The Mother of Invention...

He figures his place in history is due to timing. And necessity. Seattle Computer needed an operating system to sell with the new 8086 machines. Gary Kildall's Digital Research had provided the standard operating system, called CP/M, for earlier chip generations, but was overdue with software for the new processor. Paterson, tired of waiting, went to work to build his own.

"To get to that first version took about two man-months," Paterson recalls. "I worked on it about half the time over a four-month period," although by the time the original MS DOS 1.0 shipped with IBM a year later, he calculates his time investment "was more like six man-months."

Neither Paterson nor Seattle Computer knew who Microsoft's customer was until he was hired here in 1981. "IBM," he remembers thinking. "That's weird. Big computer company.
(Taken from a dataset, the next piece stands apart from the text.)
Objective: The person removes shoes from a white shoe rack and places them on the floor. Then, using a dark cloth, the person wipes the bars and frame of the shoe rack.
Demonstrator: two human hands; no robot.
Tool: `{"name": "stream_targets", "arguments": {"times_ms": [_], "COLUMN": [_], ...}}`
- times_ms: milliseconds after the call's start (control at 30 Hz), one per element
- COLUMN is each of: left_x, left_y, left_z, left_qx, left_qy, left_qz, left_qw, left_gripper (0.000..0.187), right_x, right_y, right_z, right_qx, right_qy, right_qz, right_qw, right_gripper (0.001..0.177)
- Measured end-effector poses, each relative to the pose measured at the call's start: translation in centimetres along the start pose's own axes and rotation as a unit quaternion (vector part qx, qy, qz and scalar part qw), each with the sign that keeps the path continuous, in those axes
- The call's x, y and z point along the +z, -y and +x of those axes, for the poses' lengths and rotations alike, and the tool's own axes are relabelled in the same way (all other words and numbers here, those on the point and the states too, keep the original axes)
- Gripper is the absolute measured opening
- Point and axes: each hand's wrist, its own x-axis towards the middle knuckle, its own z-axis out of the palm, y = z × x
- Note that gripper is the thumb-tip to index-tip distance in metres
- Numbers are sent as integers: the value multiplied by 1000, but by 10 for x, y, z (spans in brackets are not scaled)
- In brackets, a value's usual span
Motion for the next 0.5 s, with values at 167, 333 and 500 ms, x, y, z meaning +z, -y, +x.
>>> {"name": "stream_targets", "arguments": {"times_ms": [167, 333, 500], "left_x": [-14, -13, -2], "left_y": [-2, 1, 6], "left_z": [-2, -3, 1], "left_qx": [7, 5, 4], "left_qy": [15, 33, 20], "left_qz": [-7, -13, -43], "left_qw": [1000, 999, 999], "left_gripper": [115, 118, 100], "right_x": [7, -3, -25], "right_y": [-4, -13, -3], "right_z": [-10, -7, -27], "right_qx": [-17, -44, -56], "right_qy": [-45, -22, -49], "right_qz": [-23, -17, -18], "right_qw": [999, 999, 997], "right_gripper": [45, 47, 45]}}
Hope they do well." He reflects about this briefly. "I have no great ability to figure out where the future is going," he says.

Eventually Microsoft invested a total of $75,000 for 86-DOS. Both Microsoft and Paterson have fended off legal and professional challenges involving DOS-Microsoft settled a contract dispute brought by Seattle Computer for $1 million in 1986. And Paterson has taken pains over the years to detail the originality of the 86-DOS program, despite a surface resemblance to CP/M.
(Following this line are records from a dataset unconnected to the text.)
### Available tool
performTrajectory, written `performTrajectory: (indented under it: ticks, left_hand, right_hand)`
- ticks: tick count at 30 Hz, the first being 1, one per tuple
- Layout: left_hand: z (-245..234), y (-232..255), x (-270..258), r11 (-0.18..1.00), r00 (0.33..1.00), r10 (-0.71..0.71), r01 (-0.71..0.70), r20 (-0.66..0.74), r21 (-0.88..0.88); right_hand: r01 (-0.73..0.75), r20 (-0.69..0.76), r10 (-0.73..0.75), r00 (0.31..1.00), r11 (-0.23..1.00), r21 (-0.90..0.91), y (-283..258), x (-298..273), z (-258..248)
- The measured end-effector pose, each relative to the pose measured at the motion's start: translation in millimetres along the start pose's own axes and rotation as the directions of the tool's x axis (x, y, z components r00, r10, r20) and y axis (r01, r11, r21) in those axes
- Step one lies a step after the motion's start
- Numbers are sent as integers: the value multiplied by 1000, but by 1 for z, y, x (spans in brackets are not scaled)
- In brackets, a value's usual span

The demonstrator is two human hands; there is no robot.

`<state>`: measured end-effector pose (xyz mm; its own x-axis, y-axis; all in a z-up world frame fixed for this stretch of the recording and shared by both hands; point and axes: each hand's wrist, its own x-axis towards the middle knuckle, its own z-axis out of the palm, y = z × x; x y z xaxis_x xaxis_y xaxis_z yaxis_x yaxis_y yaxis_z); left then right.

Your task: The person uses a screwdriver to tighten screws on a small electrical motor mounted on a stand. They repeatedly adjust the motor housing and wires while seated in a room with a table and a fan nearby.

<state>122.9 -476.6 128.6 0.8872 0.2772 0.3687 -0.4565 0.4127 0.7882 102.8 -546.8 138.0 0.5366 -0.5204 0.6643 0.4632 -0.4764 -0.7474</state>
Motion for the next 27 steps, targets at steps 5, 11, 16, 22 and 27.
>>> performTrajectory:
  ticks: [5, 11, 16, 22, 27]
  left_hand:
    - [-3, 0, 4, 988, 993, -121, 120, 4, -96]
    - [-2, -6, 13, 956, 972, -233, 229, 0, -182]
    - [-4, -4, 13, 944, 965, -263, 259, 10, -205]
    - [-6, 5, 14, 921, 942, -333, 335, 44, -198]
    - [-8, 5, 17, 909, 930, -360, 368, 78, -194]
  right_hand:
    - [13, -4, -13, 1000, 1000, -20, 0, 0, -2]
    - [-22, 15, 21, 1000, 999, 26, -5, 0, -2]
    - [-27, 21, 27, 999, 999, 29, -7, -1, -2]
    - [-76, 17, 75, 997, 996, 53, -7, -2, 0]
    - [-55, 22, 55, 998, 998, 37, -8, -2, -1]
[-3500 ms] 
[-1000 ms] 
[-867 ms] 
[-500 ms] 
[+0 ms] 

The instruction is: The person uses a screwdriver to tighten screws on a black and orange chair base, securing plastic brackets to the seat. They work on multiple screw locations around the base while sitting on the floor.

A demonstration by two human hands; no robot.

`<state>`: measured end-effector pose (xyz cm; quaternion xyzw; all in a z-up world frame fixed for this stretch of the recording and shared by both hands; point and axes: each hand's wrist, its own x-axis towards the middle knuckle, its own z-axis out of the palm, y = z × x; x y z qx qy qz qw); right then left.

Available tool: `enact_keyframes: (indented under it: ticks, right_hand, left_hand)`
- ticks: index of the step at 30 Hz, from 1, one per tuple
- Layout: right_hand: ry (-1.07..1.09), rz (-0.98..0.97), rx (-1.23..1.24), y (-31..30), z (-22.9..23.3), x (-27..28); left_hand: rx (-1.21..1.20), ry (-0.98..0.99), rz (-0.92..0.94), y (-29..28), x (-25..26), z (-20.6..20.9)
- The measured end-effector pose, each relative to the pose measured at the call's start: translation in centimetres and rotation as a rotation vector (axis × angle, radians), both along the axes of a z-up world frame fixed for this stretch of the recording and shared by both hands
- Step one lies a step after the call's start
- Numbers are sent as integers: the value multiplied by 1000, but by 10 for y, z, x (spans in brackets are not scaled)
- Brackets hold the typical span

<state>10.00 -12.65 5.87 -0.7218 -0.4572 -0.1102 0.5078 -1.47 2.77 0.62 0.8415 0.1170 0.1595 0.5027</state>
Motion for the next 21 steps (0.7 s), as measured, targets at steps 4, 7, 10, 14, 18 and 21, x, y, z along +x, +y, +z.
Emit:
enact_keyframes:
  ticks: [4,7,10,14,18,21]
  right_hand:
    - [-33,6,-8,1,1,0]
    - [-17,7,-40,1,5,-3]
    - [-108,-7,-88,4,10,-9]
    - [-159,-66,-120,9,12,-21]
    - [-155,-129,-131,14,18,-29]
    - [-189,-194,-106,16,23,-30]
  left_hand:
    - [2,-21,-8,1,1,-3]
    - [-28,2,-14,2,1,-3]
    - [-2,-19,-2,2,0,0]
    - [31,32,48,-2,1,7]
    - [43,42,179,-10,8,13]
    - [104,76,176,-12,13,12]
Paterson passed in and out of Microsoft during the 80s, but returned for good in 1990. He has patents and industry awards to his professional credit (including the Stewart Alsop Hindsight Award in 1991, recognized along with Bill Gates).

But the prominent "First Place" trophies and clippings on the wall of his Building 2 office come from the world of off-road racing, in which he bangs a four-wheel drive Mazda around gravel back roads throughout the Northwest with his wife Penny riding shotgun. "I'm still having lots of fun," he says. And the smile on his face confirms it.